Russian President Vladimir Putin has vowed to punish Wagner's mercenary group for their mutiny against the federation.
According to the autocrat on Monday, the leader of the mercenary group, Yevgeny Prigozhin would face charges despite previously pardoning him.
Prigozhin had led his mercenary on a march halfway to Moscow, the Russian capital but later retreated to avoid bloodshed.
The Wagner's leader led the march to oust the Russian military hierarchy to exact revenge for the ambush that killed "scores of his men".
In response, Putin described Prigozhin's action as a "stab in the back", adding that the federation would take "brutal" actions against Wagner's mercenary group threat.
Russian Federal Security Service (FSB) had filed charges of mutiny against the Wagner leader for leading the march against Russia.
However, the charges were withdrawn and Prigozhin would be moved to Belarus, Putin's spokesperson Dmitry Peskov said.
The moving of Wagner to Belarus according to Peskov was part of the deal brokered by Belarusian President Alexander Lukashenko to end their rebellion.
Howbeit, a Russian-state media, TASS said the investigation against Wagner had not been closed, according to a source in the prosecutors general's office.

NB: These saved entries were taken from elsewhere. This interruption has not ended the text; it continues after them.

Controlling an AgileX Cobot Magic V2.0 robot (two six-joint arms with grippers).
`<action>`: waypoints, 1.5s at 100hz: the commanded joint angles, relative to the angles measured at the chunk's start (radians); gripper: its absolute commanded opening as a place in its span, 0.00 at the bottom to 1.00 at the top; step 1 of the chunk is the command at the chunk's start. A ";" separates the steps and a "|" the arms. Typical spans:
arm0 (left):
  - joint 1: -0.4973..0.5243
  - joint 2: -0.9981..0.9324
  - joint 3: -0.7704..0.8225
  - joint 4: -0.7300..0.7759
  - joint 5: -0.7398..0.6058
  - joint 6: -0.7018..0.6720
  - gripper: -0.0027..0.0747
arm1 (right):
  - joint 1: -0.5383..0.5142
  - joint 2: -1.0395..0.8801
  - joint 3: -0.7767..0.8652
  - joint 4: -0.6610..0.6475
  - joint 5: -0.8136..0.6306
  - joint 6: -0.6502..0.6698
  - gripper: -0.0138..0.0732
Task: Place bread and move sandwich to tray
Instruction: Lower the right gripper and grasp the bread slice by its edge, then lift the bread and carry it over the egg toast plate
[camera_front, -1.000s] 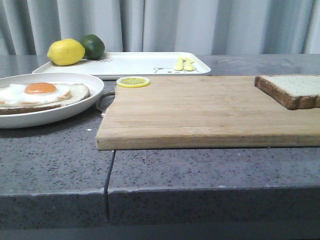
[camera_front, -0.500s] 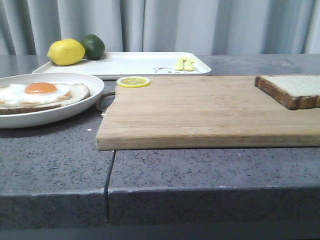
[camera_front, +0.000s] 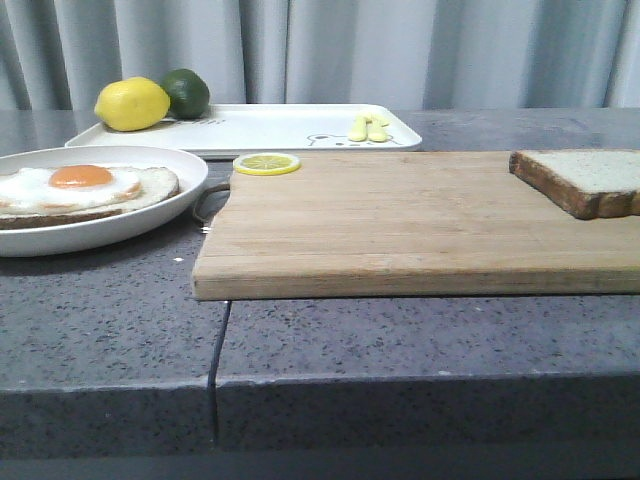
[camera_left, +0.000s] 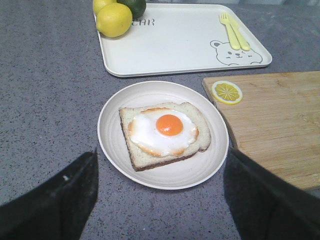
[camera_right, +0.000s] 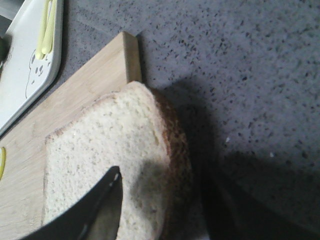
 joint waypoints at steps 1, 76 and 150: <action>-0.003 0.011 -0.033 -0.025 -0.065 -0.003 0.67 | -0.001 -0.015 -0.021 0.049 0.055 -0.017 0.60; -0.003 0.011 -0.033 -0.025 -0.065 -0.003 0.67 | 0.000 0.001 -0.021 0.049 0.110 -0.016 0.59; -0.003 0.011 -0.033 -0.025 -0.065 -0.003 0.67 | 0.000 -0.003 -0.022 0.034 0.115 -0.016 0.08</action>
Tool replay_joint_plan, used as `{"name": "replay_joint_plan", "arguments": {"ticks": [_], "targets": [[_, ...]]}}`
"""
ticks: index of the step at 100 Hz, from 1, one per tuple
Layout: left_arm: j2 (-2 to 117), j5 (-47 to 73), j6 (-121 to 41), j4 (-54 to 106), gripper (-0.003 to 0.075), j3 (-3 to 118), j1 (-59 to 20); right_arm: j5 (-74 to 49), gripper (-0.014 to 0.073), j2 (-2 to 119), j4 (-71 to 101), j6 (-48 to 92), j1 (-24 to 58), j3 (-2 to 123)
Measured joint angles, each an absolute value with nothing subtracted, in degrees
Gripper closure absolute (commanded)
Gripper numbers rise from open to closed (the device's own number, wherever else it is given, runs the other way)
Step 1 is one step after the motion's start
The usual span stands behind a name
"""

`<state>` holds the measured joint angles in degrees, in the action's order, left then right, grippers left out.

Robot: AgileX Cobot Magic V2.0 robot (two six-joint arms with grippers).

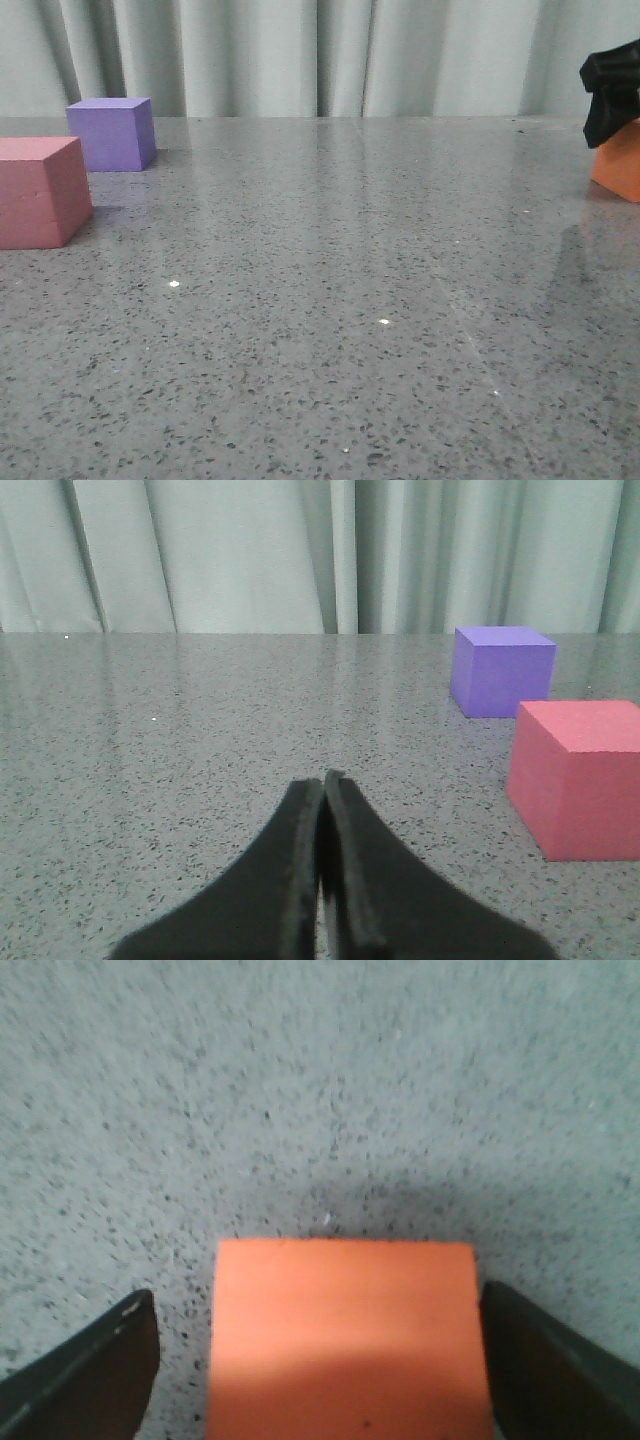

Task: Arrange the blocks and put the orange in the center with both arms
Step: 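Lower the right gripper around the orange cube and close it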

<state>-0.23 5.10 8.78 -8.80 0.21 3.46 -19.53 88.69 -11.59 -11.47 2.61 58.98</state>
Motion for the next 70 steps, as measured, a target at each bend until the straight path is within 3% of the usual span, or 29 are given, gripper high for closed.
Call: {"name": "replay_joint_plan", "arguments": {"ticks": [16,33,40,70], "targets": [[-0.23,5.1,8.78,-8.8,0.0739,0.21,3.46,-19.91,0.0011,90.47,-11.59,-11.47,2.61,58.98],[-0.23,5.1,8.78,-8.8,0.0739,0.21,3.46,-20.0,0.031,90.69,-11.59,-11.47,2.51,58.98],[-0.23,5.1,8.78,-8.8,0.0739,0.21,3.46,-20.0,0.0386,90.69,-11.59,-11.47,2.52,58.98],[-0.23,5.1,8.78,-8.8,0.0739,0.21,3.46,-20.84,0.0398,88.16,-9.79,-11.47,5.54,59.26]]}}
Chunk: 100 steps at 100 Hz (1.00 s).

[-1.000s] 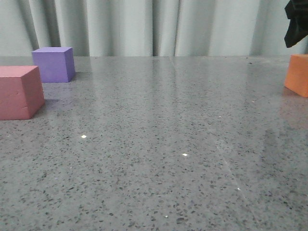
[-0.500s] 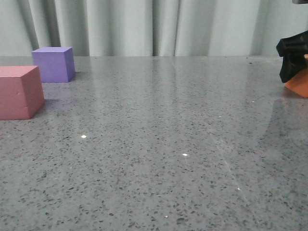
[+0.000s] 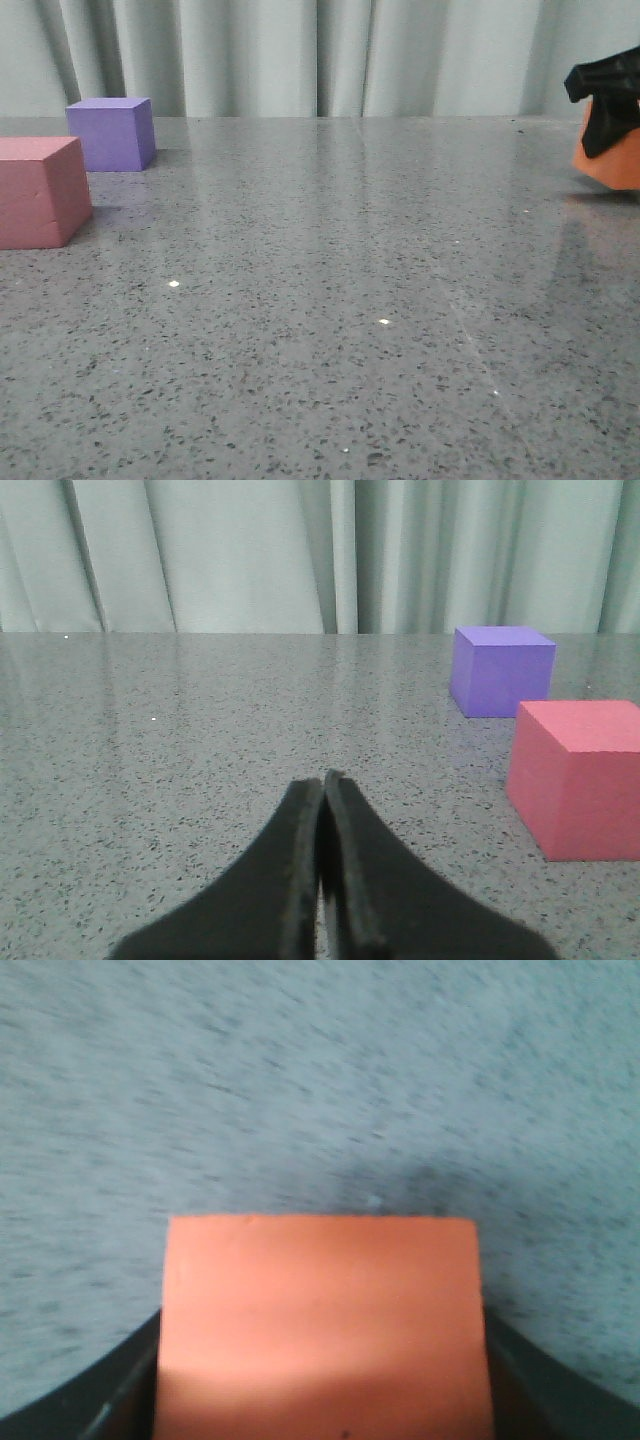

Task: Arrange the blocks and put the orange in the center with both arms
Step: 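Lower the right gripper around the orange cube and close it, then carry the orange cube to the table center and set it down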

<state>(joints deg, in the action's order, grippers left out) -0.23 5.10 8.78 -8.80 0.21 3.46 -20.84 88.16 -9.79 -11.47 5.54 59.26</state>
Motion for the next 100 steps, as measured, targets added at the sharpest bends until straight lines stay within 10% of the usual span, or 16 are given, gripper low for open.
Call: {"name": "replay_joint_plan", "arguments": {"ticks": [100], "targets": [[-0.23,5.1,8.78,-8.8,0.0739,0.21,3.46,-41.52,0.0399,109.4,-22.68,-47.08,38.07,92.1]]}}
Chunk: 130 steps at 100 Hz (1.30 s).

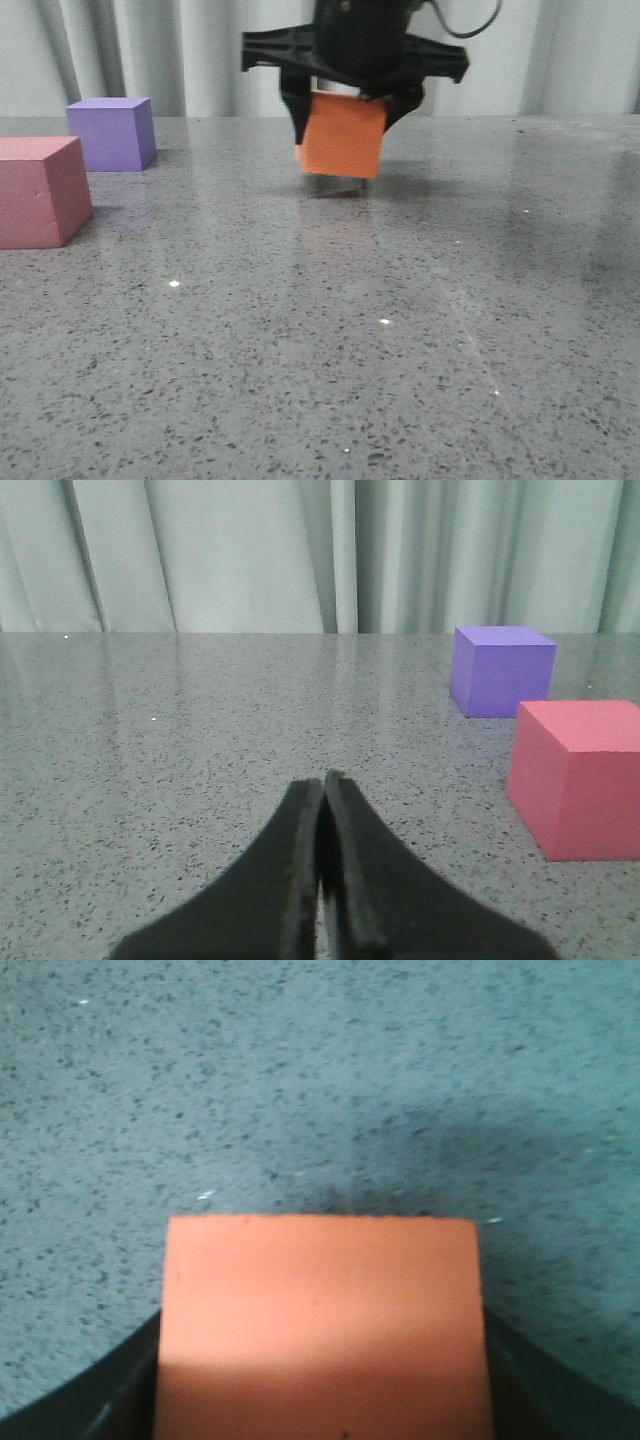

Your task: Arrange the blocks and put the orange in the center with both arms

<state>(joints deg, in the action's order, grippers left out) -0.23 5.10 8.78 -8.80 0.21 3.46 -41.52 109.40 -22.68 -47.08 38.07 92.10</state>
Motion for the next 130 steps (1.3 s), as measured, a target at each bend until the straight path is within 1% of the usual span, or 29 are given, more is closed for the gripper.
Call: {"name": "replay_joint_plan", "arguments": {"ticks": [16,23,30,42,49,54,74,91,102,114,130], "targets": [[-0.23,5.1,8.78,-8.8,0.0739,0.21,3.46,-41.66,0.0398,112.09,-23.73,-49.38,40.18,94.01],[-0.23,5.1,8.78,-8.8,0.0739,0.21,3.46,-41.66,0.0368,112.51,-24.23,-49.51,40.43,94.37],[-0.23,5.1,8.78,-8.8,0.0739,0.21,3.46,-41.56,0.0276,112.61,-24.23,-49.51,40.43,94.37],[-0.23,5.1,8.78,-8.8,0.0739,0.21,3.46,-41.46,0.0055,112.61,-24.23,-49.51,40.43,94.37],[-0.23,5.1,8.78,-8.8,0.0739,0.21,3.46,-41.24,-0.0031,112.61,-24.23,-49.55,40.43,94.37],[-0.23,5.1,8.78,-8.8,0.0739,0.21,3.46,-41.12,-0.0061,112.72,-24.23,-49.55,40.43,94.37],[-0.23,5.1,8.78,-8.8,0.0739,0.21,3.46,-41.12,-0.0061,112.27,-24.23,-49.55,40.45,94.37],[-0.23,5.1,8.78,-8.8,0.0739,0.21,3.46,-41.85,-0.0061,108.43,-25.09,-49.55,40.45,94.37],[-0.23,5.1,8.78,-8.8,0.0739,0.21,3.46,-43.66,-0.0061,104.41,-27.37,-48.1,40.45,94.37],[-0.23,5.1,8.78,-8.8,0.0739,0.21,3.46,-45.41,-0.0061,99.23,-29.14,-43.05,40.45,94.15],[-0.23,5.1,8.78,-8.8,0.0739,0.21,3.46,-45.53,-0.0061,90.15,-31.79,-38.76,40.22,89.21]]}}
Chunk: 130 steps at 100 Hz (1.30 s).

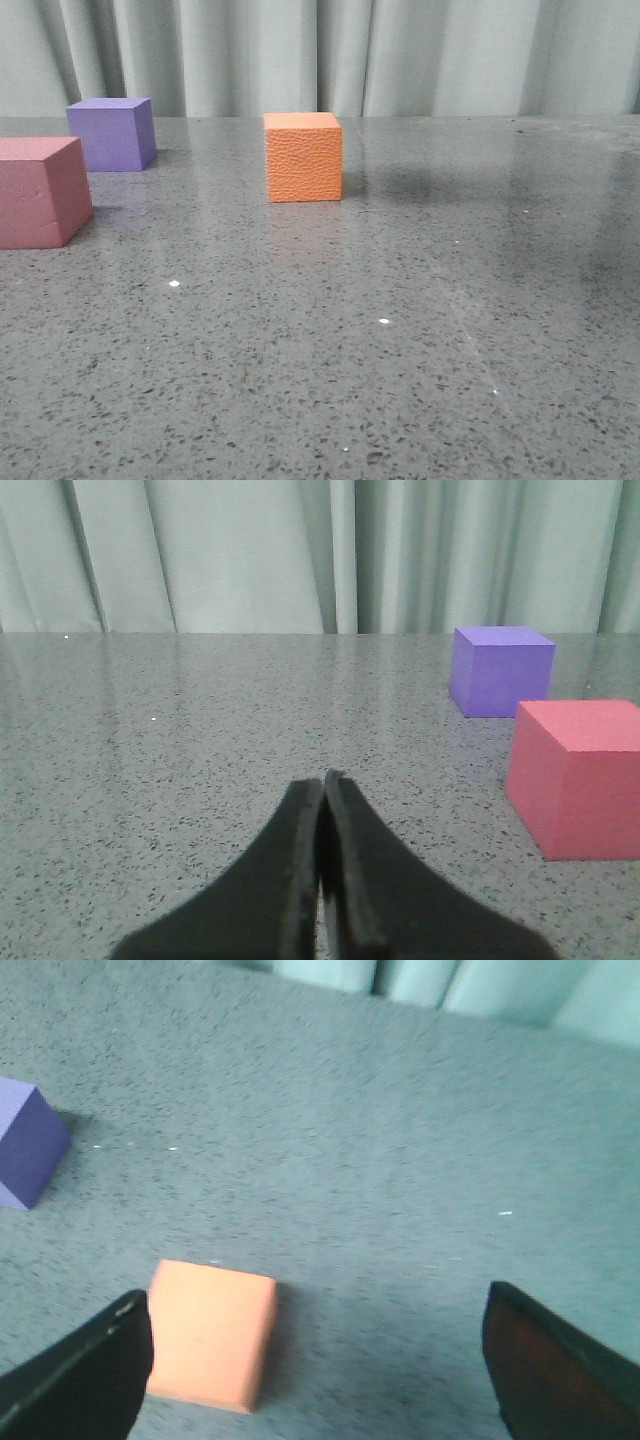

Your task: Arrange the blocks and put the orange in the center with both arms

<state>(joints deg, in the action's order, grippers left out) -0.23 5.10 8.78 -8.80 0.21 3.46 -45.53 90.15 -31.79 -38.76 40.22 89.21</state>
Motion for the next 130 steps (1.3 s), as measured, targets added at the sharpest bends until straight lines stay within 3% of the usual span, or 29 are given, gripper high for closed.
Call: {"name": "replay_joint_plan", "arguments": {"ticks": [23,33,49,68,130], "targets": [[-0.23,5.1,8.78,-8.8,0.0739,0.21,3.46,-45.29,-0.0055,73.65,-34.6,-38.3,34.47,74.65],[-0.23,5.1,8.78,-8.8,0.0739,0.21,3.46,-44.92,0.0023,66.53,-34.72,-38.15,30.03,68.11],[-0.23,5.1,8.78,-8.8,0.0739,0.21,3.46,-44.69,0.0301,56.22,-34.94,-38.17,23.99,58.44],[-0.23,5.1,8.78,-8.8,0.0739,0.21,3.46,-44.6,0.0666,47.58,-34.94,-38.17,22.92,50.22],[-0.23,5.1,8.78,-8.8,0.0739,0.21,3.46,-44.93,0.0661,42.49,-34.94,-38.17,22.83,47.55]]}}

In a followed up response, Putin added that the rebellion was a “criminal activity which is aimed at weakening the country”.
Putin added that "any kind of blackmail is doomed to fail" and that the mutiny leaders "wanted our society to be fragmented".
“The uprising was doomed to fail and its organisers, even though they lost their sense of right and wrong, couldn’t have failed to realise that,” he concluded.